A study by Imperial College London scientists has provided an unprecedented insight into the roles nature and nurture play in our behaviour, with important implications for future research into disorders such as schizophrenia, addiction and Parkinson’s disease.

Dr Paul Stokes of the Department of Medicine and his colleagues spent over  three years performing brain scans on pairs of twins, measuring the function of the brain chemical dopamine. Dopamine has a reputation as the “pleasure chemical” because it is released in the brain in association with reward. “When people take a drug or drink alcohol, the reason that they get a feeling of pleasure or reward is because of dopamine release,” says Stokes. This chemical reward guides our behaviour and helps us to learn.“Dopamine is very important for normal processes within the brain, but also abnormal processes.”

Dopamine release in the brain varies among everyone, but very high or low amounts are associated with mental illnesses: excessive dopamine release occurs in people with schizophrenia, while very little is seen in those with alcohol and substance use disorders. A deficit in dopamine function is also thought to cause the slow working memory of people with Parkinson’s disease.

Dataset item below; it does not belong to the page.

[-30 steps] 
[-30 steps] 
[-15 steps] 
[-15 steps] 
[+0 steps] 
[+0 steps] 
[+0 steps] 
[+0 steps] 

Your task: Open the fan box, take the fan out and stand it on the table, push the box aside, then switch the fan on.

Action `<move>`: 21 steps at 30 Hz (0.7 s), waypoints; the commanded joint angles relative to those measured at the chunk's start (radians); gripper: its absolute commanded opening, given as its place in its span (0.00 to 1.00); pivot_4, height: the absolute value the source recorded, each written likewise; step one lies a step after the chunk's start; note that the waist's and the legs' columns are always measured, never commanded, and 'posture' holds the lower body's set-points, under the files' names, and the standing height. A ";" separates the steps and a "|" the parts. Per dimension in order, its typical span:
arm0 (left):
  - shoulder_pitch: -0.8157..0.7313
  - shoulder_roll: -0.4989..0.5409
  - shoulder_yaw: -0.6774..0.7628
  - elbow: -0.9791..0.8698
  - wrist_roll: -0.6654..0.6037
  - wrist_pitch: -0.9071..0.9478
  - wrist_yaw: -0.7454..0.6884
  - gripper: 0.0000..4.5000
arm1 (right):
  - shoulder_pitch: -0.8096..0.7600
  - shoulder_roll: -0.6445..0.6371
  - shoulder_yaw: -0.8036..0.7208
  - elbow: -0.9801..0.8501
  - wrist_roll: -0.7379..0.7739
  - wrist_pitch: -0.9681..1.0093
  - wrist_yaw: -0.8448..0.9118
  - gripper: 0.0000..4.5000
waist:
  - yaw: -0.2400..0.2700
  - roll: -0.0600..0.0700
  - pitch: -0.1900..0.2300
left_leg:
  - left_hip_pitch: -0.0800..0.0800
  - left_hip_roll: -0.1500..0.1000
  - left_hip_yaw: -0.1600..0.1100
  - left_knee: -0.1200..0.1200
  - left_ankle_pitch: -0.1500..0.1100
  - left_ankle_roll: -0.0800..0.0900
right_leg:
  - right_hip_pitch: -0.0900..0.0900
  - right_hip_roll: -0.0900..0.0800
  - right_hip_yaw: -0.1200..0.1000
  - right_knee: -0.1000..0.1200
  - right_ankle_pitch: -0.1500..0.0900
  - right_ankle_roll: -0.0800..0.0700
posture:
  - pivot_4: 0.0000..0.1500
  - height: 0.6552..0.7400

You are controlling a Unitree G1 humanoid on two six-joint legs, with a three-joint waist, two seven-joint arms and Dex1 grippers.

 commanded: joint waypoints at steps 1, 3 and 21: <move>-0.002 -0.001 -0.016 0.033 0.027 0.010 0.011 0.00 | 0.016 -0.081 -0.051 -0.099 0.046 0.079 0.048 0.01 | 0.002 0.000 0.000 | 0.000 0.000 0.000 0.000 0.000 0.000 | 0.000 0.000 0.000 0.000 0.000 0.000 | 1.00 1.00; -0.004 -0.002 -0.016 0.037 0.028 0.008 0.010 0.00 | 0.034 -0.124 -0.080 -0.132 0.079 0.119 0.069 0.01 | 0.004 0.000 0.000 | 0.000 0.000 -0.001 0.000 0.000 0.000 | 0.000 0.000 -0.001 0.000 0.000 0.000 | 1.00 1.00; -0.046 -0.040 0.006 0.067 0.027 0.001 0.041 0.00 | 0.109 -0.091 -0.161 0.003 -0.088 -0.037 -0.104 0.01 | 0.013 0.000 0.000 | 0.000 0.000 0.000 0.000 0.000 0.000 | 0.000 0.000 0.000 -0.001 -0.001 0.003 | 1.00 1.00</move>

Neuroscientists are still deducing whether these changes in dopamine activity are the cause of mental illness or the result of it, but one of the most pressing mysteries to solve is whether they are inherited or not. As we now know that schizophrenia can be inherited, there is much interest in the possibility that dysfunctional dopamine activity could also run in families. The answer will have a huge impact on how such diseases will be treated in the future. “Understanding how genes and the environment have an influence on the dopamine system is very important,” says Stokes.

Striatum small

The striatum is located near the centre of the brain. (Image: Life Science Databases(LSDB))

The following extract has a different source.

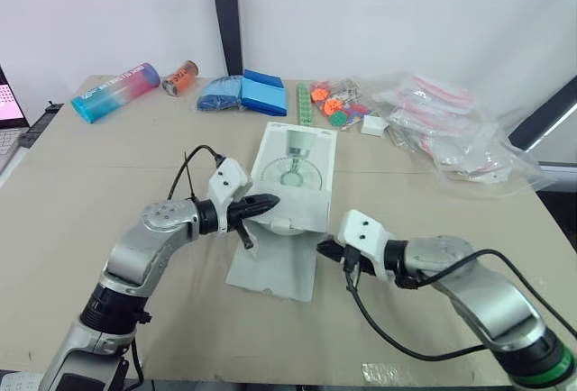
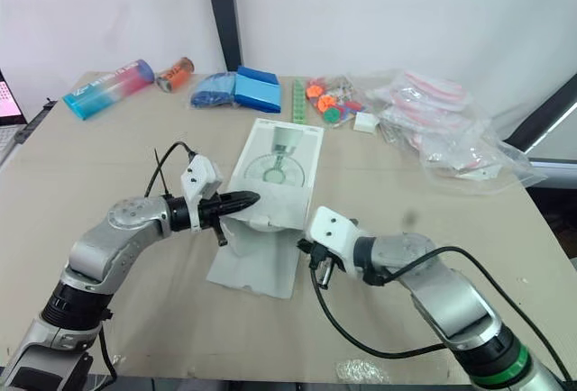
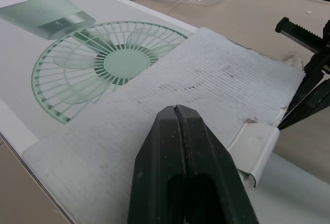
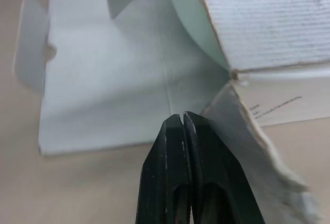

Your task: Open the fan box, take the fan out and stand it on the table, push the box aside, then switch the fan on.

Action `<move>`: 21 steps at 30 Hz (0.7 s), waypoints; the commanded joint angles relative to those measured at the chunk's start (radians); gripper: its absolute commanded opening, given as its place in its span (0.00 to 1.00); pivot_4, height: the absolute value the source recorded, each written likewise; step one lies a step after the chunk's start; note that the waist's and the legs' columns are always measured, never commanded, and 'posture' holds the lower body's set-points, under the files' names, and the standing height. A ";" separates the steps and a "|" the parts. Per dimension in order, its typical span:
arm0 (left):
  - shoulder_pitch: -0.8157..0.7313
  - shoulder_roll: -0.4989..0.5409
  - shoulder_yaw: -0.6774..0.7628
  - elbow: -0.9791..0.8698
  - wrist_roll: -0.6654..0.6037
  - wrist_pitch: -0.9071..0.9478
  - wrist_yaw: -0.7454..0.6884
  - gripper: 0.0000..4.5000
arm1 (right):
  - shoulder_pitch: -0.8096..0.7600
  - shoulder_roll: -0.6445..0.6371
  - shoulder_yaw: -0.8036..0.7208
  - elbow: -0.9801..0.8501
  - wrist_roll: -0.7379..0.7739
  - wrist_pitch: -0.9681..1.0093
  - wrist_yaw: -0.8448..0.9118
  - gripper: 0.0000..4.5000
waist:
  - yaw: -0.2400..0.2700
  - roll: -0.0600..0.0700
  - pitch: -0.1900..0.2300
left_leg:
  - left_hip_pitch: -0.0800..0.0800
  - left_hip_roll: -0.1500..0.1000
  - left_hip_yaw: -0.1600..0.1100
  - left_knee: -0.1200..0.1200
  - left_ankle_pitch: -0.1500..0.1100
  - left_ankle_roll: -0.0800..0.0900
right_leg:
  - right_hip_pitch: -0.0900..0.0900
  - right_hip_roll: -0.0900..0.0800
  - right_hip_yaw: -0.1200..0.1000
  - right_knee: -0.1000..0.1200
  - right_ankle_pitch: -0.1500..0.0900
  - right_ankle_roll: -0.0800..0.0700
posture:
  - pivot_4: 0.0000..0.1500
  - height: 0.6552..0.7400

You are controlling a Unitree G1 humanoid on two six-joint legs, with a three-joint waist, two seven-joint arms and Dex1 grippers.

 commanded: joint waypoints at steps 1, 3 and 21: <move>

Dopamine does most of its work in a part of the brain called the striatum, a roundish lump buried almost in the centre of your brain. “The striatum is a reasonably small area of the brain, but very important for reward, emotion, and some cognitive functions too,” explains Stokes. The striatum comes in three parts with different responsibilities. The limbic striatum hosts that sense of reward and the motivation it provides. The associative striatum controls working memory and other thinking processes, while the sensorimotor striatum helps govern movement. Stokes and his colleagues considered each of the three parts separately.

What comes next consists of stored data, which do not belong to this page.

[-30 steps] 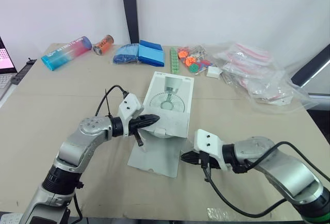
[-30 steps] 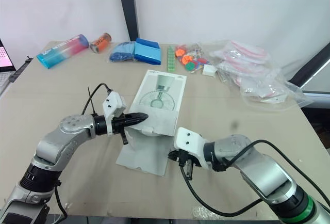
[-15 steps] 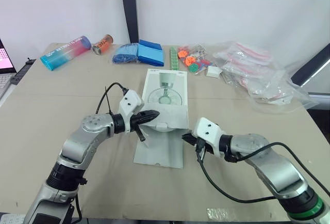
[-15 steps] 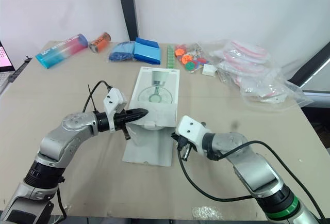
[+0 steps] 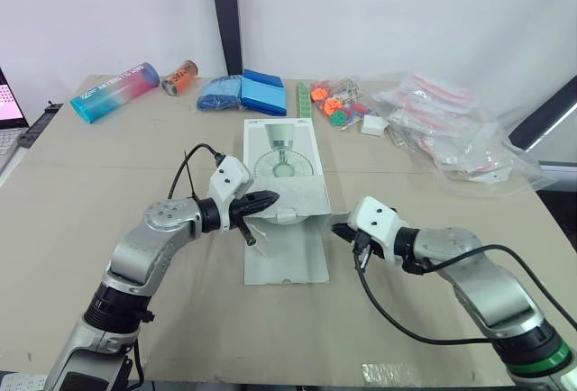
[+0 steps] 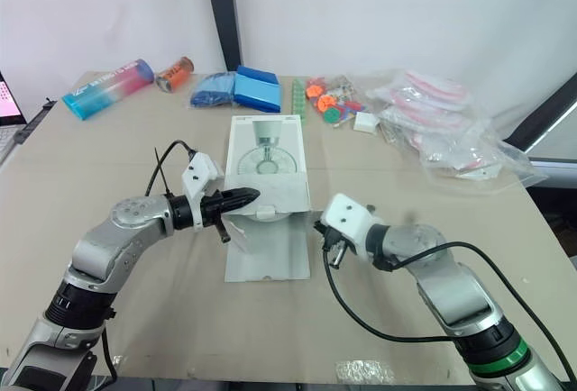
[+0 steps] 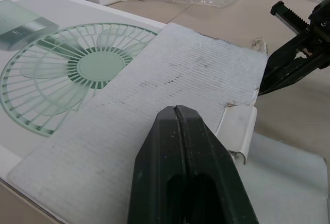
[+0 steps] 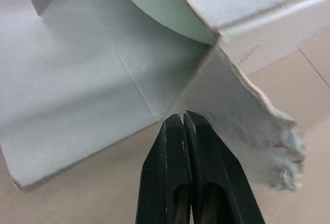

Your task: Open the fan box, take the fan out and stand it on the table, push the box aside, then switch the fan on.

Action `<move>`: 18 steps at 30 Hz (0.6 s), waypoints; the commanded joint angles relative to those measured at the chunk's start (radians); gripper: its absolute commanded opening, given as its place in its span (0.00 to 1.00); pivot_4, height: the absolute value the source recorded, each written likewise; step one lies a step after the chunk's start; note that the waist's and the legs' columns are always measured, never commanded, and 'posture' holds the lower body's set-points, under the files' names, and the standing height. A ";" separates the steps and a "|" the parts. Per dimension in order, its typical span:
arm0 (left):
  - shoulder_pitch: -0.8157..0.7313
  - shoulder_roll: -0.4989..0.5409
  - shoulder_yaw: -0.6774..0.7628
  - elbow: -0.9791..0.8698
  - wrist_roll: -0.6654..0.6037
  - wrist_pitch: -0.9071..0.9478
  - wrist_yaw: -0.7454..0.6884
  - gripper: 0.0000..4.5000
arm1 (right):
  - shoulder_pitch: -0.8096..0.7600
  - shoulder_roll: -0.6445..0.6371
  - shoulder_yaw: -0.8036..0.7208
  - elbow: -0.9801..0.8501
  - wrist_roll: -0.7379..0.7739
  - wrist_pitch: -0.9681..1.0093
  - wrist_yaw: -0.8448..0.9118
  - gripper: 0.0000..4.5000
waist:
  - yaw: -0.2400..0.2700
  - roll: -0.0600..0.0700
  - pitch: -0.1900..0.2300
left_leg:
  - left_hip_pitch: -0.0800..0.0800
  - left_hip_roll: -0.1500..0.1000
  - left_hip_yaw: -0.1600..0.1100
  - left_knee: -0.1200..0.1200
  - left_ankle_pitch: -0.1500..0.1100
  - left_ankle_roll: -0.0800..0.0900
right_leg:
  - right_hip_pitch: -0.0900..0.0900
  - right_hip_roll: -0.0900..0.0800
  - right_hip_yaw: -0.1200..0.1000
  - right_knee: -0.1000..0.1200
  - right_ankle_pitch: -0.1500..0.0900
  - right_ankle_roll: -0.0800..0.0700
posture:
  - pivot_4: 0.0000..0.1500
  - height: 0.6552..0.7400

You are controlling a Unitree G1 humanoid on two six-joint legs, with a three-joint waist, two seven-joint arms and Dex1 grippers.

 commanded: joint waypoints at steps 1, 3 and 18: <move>0.005 0.002 -0.010 0.005 0.014 0.003 -0.002 0.00 | -0.007 -0.004 -0.043 -0.006 -0.008 -0.025 0.001 0.01 | 0.000 0.000 0.000 | 0.000 0.000 0.000 0.000 0.000 0.000 | 0.000 0.000 0.000 0.000 0.000 0.000 | 1.00 1.00; 0.004 -0.001 -0.012 0.005 0.016 0.003 -0.002 0.00 | -0.012 0.000 -0.042 0.004 -0.016 -0.036 0.001 0.01 | 0.000 0.000 0.000 | 0.000 0.000 0.000 0.000 0.000 0.000 | 0.000 0.000 0.000 0.000 0.000 0.000 | 1.00 1.00; 0.007 -0.007 -0.026 -0.005 0.019 0.004 0.000 0.00 | -0.048 0.101 0.006 0.060 -0.085 -0.129 -0.022 0.01 | 0.000 0.000 0.000 | 0.000 0.000 0.000 0.000 0.000 0.000 | 0.000 0.000 0.000 0.000 0.000 0.000 | 1.00 1.00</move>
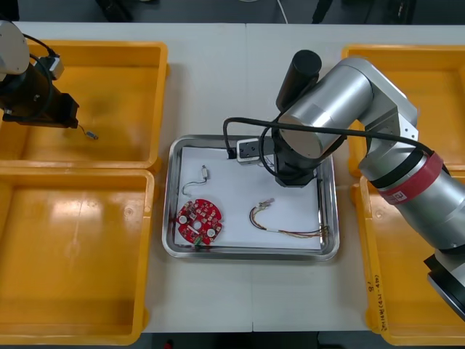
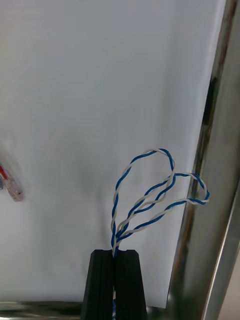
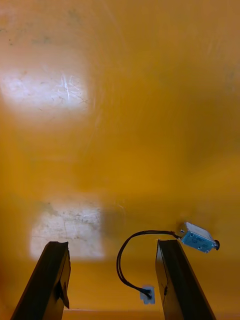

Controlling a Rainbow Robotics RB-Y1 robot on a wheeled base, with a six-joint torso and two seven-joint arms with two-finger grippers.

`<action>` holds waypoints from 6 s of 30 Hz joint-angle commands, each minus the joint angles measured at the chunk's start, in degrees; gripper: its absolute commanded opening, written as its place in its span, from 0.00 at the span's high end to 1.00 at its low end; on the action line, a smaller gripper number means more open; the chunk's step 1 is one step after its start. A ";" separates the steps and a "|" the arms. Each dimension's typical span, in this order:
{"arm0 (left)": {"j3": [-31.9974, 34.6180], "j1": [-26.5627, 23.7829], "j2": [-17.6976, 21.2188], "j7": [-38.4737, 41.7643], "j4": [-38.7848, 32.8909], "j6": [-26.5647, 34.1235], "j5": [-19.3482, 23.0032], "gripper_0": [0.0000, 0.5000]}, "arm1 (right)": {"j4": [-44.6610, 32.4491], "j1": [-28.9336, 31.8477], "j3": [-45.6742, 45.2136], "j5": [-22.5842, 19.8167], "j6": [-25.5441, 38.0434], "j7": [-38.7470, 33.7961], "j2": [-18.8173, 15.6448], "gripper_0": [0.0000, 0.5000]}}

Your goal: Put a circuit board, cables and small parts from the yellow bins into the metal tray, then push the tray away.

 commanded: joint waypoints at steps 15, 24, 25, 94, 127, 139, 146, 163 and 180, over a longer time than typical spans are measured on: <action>1.53 -1.44 1.77 7.06 -11.77 9.33 4.95 0.00 | 1.88 1.59 2.55 1.35 -4.45 0.84 0.68 0.99; 1.53 -1.08 0.19 7.50 -12.21 9.07 5.22 0.00 | 1.44 1.50 2.37 1.35 -4.10 0.31 0.68 0.00; 1.53 -0.82 0.01 7.50 -12.21 8.71 5.04 0.00 | 1.27 1.50 2.28 1.35 -4.01 0.23 0.68 0.00; -6.29 6.21 -2.80 9.34 -5.61 -6.31 2.93 0.00 | -1.63 -9.13 -30.41 -20.01 15.90 -61.83 -23.14 0.00; -5.32 4.98 -2.71 9.34 -6.32 -4.47 4.07 1.00 | -7.87 8.27 -44.48 -21.41 15.90 -62.00 -30.08 0.00; -3.04 3.22 -2.71 10.22 -12.47 3.18 4.07 1.00 | -19.12 21.63 -51.42 -23.61 15.90 -63.76 -30.08 0.00; -2.86 3.05 -2.71 11.10 -17.30 6.43 3.55 1.00 | -23.34 27.52 -53.97 -24.31 15.90 -65.25 -30.08 0.00; -5.06 0.23 -5.09 20.42 -30.31 19.53 3.81 1.00 | -25.10 38.15 -57.48 -24.84 15.90 -65.60 -30.08 0.00; -15.34 -2.31 -11.33 38.87 -40.86 23.48 2.49 1.00 | -25.28 39.65 -58.45 -24.31 12.07 -65.78 -27.89 0.00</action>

PET scanTheir innovative study design involved a variant of the PET scan. PET detects tiny amounts of radioactivity within a subject’s body at high resolution, giving a series of “slices” that can be assembled into a 3D model. The radioactivity comes from a tracer injected into the subject. In this study, the scientists used F-DOPA, a chemical which acts as a marker of dopamine function. F-DOPA is converted into dopamine in the brain wherever dopamine is being released, so the  PET scans revealed where and how much dopamine activity was going on in the twins’ brains.

Looking at twins provides information about inheritance that is often unobtainable any other way. Because identical twins have exactly the same DNA, the differences between them have nothing to do with their genes. You can estimate how much of a trait, like height or intelligence, is inherited by finding out how similar it is in twins. For instance, height is highly heritable – twins are usually about equally tall – while intelligence is quite heritable and twins often have different IQs.

Like most twin studies, this one compared identical and non-identical twins. Non-identical twins share 50 per cent of their DNA, just like any other brother or sister pair, but are a better comparison to identical twins as they are also born at the same time. Stokes and his colleagues compared the dopamine function in the brains of the twin pairs and used statistical models to estimate how much of the difference was due to their genes and how much was due to environmental effects .

They reached two main conclusions. Firstly, the genetic inheritance and the individual experiences that make each of us unique have an important influence on dopamine function in the striatum. “These are normally experiences that happen a little bit later on in life, in adolescence or early adulthood,” explains Stokes. In contrast, factors in the familial environment, like the experience of sharing a home and growing up together, has little or no influence.

Secondly, the limbic striatum – the part central to reward and motivation – is much more affected by those experiences than the other parts. This suggests, intriguingly, that the pleasure centre and the behaviour it guides are sculpted mostly by life experiences rather than by our genes . This challenges previous assumptions that dopamine function could be straightforwardly inherited, making the causes of schizophrenia and addiction even more mysterious.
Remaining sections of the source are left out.